The largest corpus of questions, from the DCC, are individually numbered, and structured under the following headings:
- Metadata about the DMP itself (unnumbered questions)
- Section 1: Introduction and Context
- Section 2: Data Types, Formats, Standards and Capture Methods
- Section 3: Ethics and Intellectual Property
- Section 4: Access, Data Sharing and Reuse
- Section 5: Short-Term Storage and Data Management
- Section 6: Deposit and Long-Term Preservation
- Section 7: Resourcing
- Section 8: Adherence and Review
Since they don’t actually ask questions, I omit from the following discussion the final sections of the DCC corpus:
- Section 9: Statement of Agreement
- Section 10: Annexes
Re-ordering the DCC’s DMPonline questions
To enable subsequent comparison between different question sets, I first re-ordered the DCC’s questions so as to provide a clear separation between three different types of question:
- First those seeking metadata about the data management plan itself.
- Then those eliciting information about the research project to which the plan relates.
- Finally those questions that are concerned with managing the data per se.
To these, since it was required by one of the other question sets, I added a fourth category into which I moved two of the DCC’s questions:
- Questions about related documents.
With expanded headings, the new order of the DCC’s questions used in my alignment spreadsheet is as follows:
Questions about the data management plan
- Personal details of the plan creator (DCC questions lacking a number)
- About this data management plan (DCC Section 1.4)
- Data management resourcing (DCC Section 7)
- Plan adherence and revision (DCC Section 8)
Questions about the research project
- Research project details DCC question 1.1.4)
- Project participants (DCC questions 1.1.5, 1.1.6 and 10.1)
- Research funding (DCC questions 1.1.2 and 1.1.3)
- Data management policies (DCC Section 1.3)
Questions about the research data
- Research area (DCC Section 1.2)
- The nature of your data (DCC Sections 2.1 to 2.4)
- Creating data descriptions (metadata, “data about data”) (DCC Sections 2.5 and 3)
- Data sharing – person to person (DCC Section 4)
- Short-term data storage and backup (DCC Section 5)
- Data archiving (DCC Sections 6.1 to 6.2.5)
- Data publication (DCC Sections 6.2.6 to 6.4)

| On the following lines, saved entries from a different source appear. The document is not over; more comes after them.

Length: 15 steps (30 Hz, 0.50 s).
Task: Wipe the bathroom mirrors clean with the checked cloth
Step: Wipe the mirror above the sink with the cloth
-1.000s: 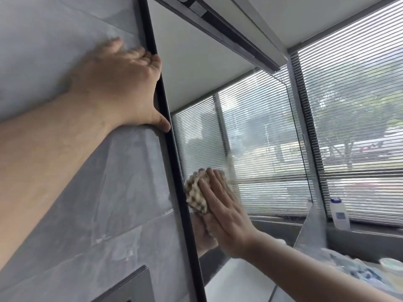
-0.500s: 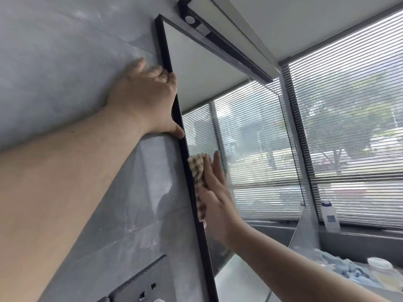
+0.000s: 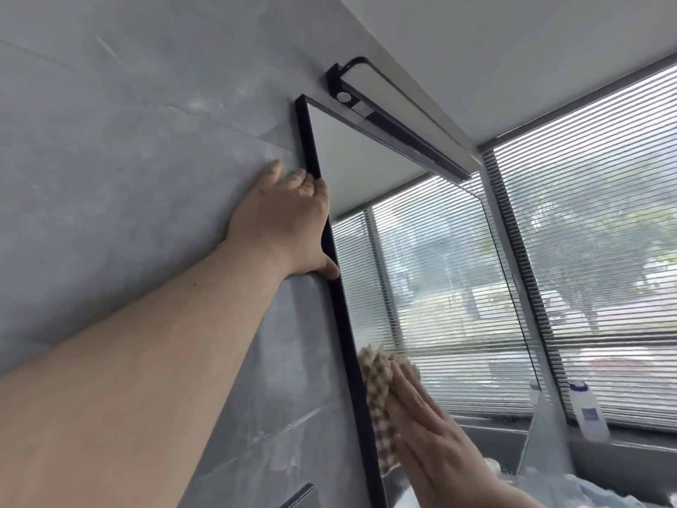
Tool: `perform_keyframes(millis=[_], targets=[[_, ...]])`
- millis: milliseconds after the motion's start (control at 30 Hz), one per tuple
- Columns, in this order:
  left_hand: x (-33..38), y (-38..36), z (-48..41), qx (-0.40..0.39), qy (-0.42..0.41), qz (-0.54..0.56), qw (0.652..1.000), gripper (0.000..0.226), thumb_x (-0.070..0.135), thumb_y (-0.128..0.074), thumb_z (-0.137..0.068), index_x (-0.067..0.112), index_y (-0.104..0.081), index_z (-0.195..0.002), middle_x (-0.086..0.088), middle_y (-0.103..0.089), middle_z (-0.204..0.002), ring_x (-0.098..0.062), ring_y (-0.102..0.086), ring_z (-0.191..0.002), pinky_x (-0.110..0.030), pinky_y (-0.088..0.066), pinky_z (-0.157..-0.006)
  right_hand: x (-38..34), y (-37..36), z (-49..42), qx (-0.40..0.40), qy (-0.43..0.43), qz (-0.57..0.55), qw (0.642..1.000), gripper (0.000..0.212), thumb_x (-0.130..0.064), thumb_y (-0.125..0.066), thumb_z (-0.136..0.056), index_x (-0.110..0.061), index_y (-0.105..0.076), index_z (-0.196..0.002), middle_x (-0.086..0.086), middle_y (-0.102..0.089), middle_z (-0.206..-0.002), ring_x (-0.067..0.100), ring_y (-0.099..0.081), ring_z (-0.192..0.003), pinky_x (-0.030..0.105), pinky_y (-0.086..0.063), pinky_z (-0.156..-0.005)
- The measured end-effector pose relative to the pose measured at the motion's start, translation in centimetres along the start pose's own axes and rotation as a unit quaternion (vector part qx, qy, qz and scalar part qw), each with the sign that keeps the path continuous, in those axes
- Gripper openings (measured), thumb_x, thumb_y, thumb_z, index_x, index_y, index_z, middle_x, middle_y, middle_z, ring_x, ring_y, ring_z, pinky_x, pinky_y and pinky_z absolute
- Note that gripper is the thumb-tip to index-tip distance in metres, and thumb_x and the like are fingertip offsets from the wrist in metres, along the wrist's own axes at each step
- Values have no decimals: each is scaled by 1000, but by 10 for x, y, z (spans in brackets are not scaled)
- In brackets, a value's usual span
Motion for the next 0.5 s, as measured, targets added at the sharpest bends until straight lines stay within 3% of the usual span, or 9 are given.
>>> perform_keyframes(millis=[200,333,400,500], targets=[[0,0,-2,8,1,-9,1000,135,92,-53,-60,4,-17,-155,-13,-27,-161,-23,-19,-151,-47,-7,-124,5,4,-40,-96,-30,-9,995,58,-23,-29,-105,-11,-8,-158,0,-2,-167,22,-5,-154,37,-13,-124],[-1,-1,-2,11,27,-18,999,140,95,-50,-58,1,-15,-155,-19,-18,-163,-29,-13,-152,-48,-6,-124,15,12,-84,-116,-52,11,992,58,-32,-24,-105,-30,7,-155,-14,14,-163,4,11,-151,27,1,-124],[-1,-1,-3,15,27,-15,999,137,96,-50,-56,2,-25,-153,-18,-23,-162,-30,-16,-151,-49,-8,-124,22,15,-110,-117,-68,-6,991,57,-40,-17,-101,-32,5,-153,-9,11,-164,0,14,-149,28,1,-124],[-1,-1,-4,23,21,-3,999,128,93,-54,-57,5,-35,-149,-15,-30,-160,-28,-20,-150,-48,-8,-123,30,15,-150,-72,-98,-68,990,64,-39,-20,-97,-22,-5,-156,-7,3,-164,-7,14,-146,22,3,-123]])
Point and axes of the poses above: each hand's wrist, its own z-axis away from the middle knuckle, its own y-axis out of the back of the hand, x = y × z, the point moved 3 cm from there along -z, towards the middle knuckle
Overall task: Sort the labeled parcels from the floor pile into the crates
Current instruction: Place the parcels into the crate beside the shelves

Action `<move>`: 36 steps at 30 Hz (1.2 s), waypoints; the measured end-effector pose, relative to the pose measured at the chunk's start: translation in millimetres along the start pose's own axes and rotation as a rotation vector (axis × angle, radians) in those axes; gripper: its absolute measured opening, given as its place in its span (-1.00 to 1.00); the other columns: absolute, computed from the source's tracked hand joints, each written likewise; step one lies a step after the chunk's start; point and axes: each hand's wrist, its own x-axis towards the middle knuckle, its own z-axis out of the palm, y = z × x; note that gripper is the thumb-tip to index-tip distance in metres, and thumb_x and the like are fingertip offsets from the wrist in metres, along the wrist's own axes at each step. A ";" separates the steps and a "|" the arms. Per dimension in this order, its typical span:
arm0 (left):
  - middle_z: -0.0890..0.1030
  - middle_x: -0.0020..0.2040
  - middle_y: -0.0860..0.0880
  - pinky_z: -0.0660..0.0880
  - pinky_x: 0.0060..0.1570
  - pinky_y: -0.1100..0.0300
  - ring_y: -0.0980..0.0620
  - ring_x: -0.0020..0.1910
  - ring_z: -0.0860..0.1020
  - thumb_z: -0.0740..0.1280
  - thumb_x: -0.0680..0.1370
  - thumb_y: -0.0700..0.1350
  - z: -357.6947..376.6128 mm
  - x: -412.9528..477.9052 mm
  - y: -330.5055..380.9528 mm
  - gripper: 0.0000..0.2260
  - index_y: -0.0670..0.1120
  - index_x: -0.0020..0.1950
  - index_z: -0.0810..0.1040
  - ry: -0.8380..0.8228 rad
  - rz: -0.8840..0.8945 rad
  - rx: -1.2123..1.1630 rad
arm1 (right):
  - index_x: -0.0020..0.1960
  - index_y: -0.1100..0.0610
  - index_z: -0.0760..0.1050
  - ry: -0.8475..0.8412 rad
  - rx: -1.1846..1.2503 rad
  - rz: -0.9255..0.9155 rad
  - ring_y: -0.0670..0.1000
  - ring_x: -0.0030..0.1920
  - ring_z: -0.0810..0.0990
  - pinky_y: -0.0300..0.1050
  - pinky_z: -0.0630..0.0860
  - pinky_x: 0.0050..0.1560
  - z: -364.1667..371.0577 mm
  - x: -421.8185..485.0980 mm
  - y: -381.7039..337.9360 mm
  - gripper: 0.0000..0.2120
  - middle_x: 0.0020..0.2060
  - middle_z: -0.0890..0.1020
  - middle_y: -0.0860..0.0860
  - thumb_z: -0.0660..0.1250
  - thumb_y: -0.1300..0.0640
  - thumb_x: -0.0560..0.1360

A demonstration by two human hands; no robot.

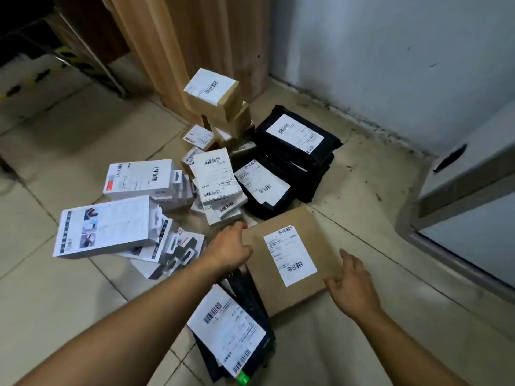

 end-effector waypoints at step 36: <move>0.52 0.19 -0.11 0.59 0.14 -0.21 -0.22 0.13 0.57 0.20 0.32 0.05 31.9 -15.7 104.7 -0.55 0.08 0.18 0.57 0.024 -0.026 -0.767 | 0.18 0.23 0.60 -0.045 0.823 0.506 0.22 -0.02 0.68 0.12 0.64 0.18 -161.9 -68.1 77.9 -0.77 0.11 0.62 0.27 0.21 0.23 0.63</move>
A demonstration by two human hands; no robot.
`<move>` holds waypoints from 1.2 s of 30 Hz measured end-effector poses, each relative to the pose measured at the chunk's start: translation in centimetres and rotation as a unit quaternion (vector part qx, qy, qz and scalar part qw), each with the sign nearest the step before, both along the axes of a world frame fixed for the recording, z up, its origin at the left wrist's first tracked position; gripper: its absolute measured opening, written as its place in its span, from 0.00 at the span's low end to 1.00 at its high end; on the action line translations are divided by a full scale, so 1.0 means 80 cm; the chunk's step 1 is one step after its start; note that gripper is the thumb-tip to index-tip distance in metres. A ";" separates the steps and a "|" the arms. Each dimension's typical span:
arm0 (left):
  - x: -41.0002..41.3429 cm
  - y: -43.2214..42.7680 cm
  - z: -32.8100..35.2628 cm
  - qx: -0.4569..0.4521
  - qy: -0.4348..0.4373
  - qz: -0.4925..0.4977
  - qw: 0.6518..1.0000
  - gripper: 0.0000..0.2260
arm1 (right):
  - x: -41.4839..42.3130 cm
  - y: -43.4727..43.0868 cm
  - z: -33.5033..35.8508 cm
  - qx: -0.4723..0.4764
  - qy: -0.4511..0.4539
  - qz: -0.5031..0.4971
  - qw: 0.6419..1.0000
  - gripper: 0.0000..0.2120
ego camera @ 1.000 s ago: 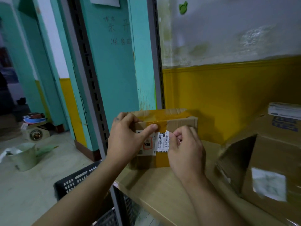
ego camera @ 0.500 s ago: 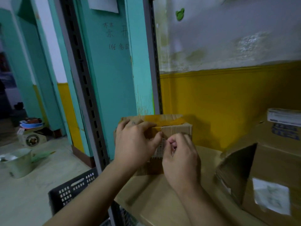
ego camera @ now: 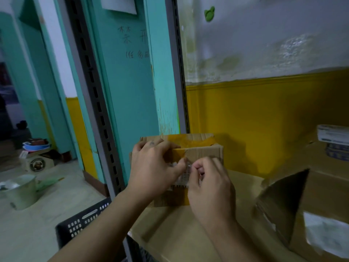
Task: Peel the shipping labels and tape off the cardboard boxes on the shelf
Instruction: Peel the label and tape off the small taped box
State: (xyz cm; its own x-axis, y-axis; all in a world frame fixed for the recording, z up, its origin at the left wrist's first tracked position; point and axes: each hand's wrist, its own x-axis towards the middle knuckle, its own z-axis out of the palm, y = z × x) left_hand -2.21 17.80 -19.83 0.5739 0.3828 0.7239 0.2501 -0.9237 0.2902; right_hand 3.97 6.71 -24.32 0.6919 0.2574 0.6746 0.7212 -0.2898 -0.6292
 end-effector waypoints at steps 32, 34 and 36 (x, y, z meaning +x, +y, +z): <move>-0.009 0.004 0.049 0.187 0.219 -0.039 0.957 0.13 | -0.006 0.003 0.006 0.011 -0.038 -0.019 0.999 0.11; -0.007 -0.008 0.062 0.255 0.280 0.000 0.925 0.11 | -0.007 -0.003 0.010 -0.026 0.004 0.025 0.999 0.08; -0.007 -0.019 0.073 0.299 0.320 0.024 0.899 0.10 | -0.008 -0.009 0.011 -0.033 0.017 0.043 0.998 0.08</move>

Questions about related documents (DCC questions 6.3.3 and 6.3.4)
Alignment of the data management planning questions from different sources
I then entered the questions from the other sets into different columns in the Excel spreadsheet, re-ordering them against the DCC questions so that similar questions were aligned across the page in the same row. This revealed which questions were common to several sets, and which were unique.
The Excel spreadsheet containing the aligned data management planning questions can be downloaded from here.
A comparison of the question sets was made easier by this alignment, and is described in the following blog post.
[Footnote: Adrian Richardson reported on 23 March 2012 that there are some 1000 DMPs now lodged in the DCC’s database, although some of these, like six of the seven DMPs saved under my own name, are likely to be test submissions to try out the system, rather than genuine DMPs.
For those DMPs designed to accompany grant applications, we need to put this number into context. In the most recent year for which statistics are available, AHRC received 957 grant applications, BBSRC 1,832 applications, EPSRC 2,568, ESRC 905, MRC 1,377, NERC 1,361 and STFC 415, giving a current annual total of 9,415 RCUK grant applications. I was unable to find current figures for the number of applications funded by UK medical charities, but these are likely to add at least 2,000 to the annual total.]